# "Top 10 Survival Downloads You Should Have"



## bryanpaul

www.activistpost.com/2010/12/top-10-survival-downloads-you-should.html

*Top 10 Survival Downloads You Should Have*




*Modern Survival Online*

There are tons of good downloads in the Survival Database Download section of this website. For this article – I have selected 10 that everyone should have either printed and put away, or placed on a USB drive – or better yet both.

So – let’s get to it:

#10. FM 4-25-11 First Aid (2002) - Military First Aid Manual. First aid information is a must – get training before you need it – use this manual for reference.

#9. Guide to Canning – Being able to preserve crops to be able to provide for yourself and your family long after the growing season is over is important. This guide will help with that.

#8. Rangers Handbook (2006) – Crammed with info on demolitions, booby traps, communications, patrolling, tactical movement, battle drills, combat intelligence and much more

#7. Where There is No Dentist - The author uses straightforward language and careful instructions to explain how to: examine patients; diagnose common dental problems; make and use dental equipment; use local anesthetics; place fillings; and remove teeth.

#6. NATO Emergency War Surgery – While this is certainly not a manual that would stand alone in most persons emergency/disaster library, it is an absolutely necessary resource if you expect to handle any type of trauma where immediate comprehensive medical care is not available.

#5. A Guide to Raised Bed Gardening – This is not an “all knowing” gardening book – however it provides a lot of information to the “urban gardener” before or after TSHTF. _Best to get the experience and knowledge of gardening NOW rather than later_.

#4. FM 3-06 Combined Arms Operations in Urban Terrain - Combat techniques covered in the manual which may be very valuable in a “Roadwarrior”-type world.

#3. 1881 Household Cyclopedia – A massive resource of information that much of it has been lost over the past 203 generations. From _Angling_ to _Knitting_ – its here.
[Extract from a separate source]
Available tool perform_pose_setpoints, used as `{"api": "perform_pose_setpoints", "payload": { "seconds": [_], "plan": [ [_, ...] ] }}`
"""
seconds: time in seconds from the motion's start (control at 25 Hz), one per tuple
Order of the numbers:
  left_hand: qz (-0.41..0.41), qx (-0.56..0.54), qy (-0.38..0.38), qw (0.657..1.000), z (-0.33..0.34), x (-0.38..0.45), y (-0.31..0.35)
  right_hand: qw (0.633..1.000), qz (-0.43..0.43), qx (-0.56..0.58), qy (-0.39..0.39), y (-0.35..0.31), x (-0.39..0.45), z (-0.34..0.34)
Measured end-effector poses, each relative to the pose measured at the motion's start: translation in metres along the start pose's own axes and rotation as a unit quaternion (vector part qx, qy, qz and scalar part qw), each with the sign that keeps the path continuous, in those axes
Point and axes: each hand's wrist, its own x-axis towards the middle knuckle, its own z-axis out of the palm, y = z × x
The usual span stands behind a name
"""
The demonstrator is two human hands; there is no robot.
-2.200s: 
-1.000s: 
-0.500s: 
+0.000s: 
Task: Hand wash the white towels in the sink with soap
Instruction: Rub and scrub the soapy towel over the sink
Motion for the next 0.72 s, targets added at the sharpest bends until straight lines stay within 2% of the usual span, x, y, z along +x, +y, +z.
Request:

#2. FM 21-76-1 Survival-Evasion-Recovery (1999) – Excellent manual geared towards the soldier that finds himself behind enemy lines

*#1. **FM 21-76 US Army Survival Manual* - From _Amazon.com_: This manual has been written to help you acquire survival skills. It tells you how to travel, find water and food, shelter yourself from the weather and care for yourself if you become sick or injured. This information is first treated generally and then applied specifically to such special areas as the Arctic, the desert, the jungle and the ocean.1970 Military Issue Manual. General Introduction and Individual and Group Survival Orientation Navigation, Finding Water In All Parts of The Globe. How To Obtain Food, Start a Fire and much more!


----------



## Matt Derrick

cool post, just edited it slightly to include the main body of the article along with the link to the original page.


----------



## AlyKat

this is so good! Thank you!


----------



## DaisyDoom

Nice! Thanks dude!


----------



## bicycle

Thanks for sharing this Dais.


----------



## jake4569

saved them all to a usb drive thanks homie!


----------



## Matt Derrick

if you like someone's post, remember to hit the "like" link under it to let them know!


----------



## 0ddity

Also, you can _usually_ find books like these at your local Army Navy Surplus stores.


----------



## trash diver

The SAS survival manual,by John Weissman,is also excellant.


----------



## s3nt13nt

bloody A noice!


----------



## dharma bum

i'm an idiot! can someone please tell me how to save or move these files to my usb/thumbdrive? i'm pretty computer illiterate. i love this information, though! thanks bryanpaul


----------



## Pheonix

dharma bum said:


> i'm an idiot! can someone please tell me how to save or move these files to my usb/thumbdrive? i'm pretty computer illiterate. i love this information, though! thanks bryanpaul



most USB drives are simple "drag and paste" style.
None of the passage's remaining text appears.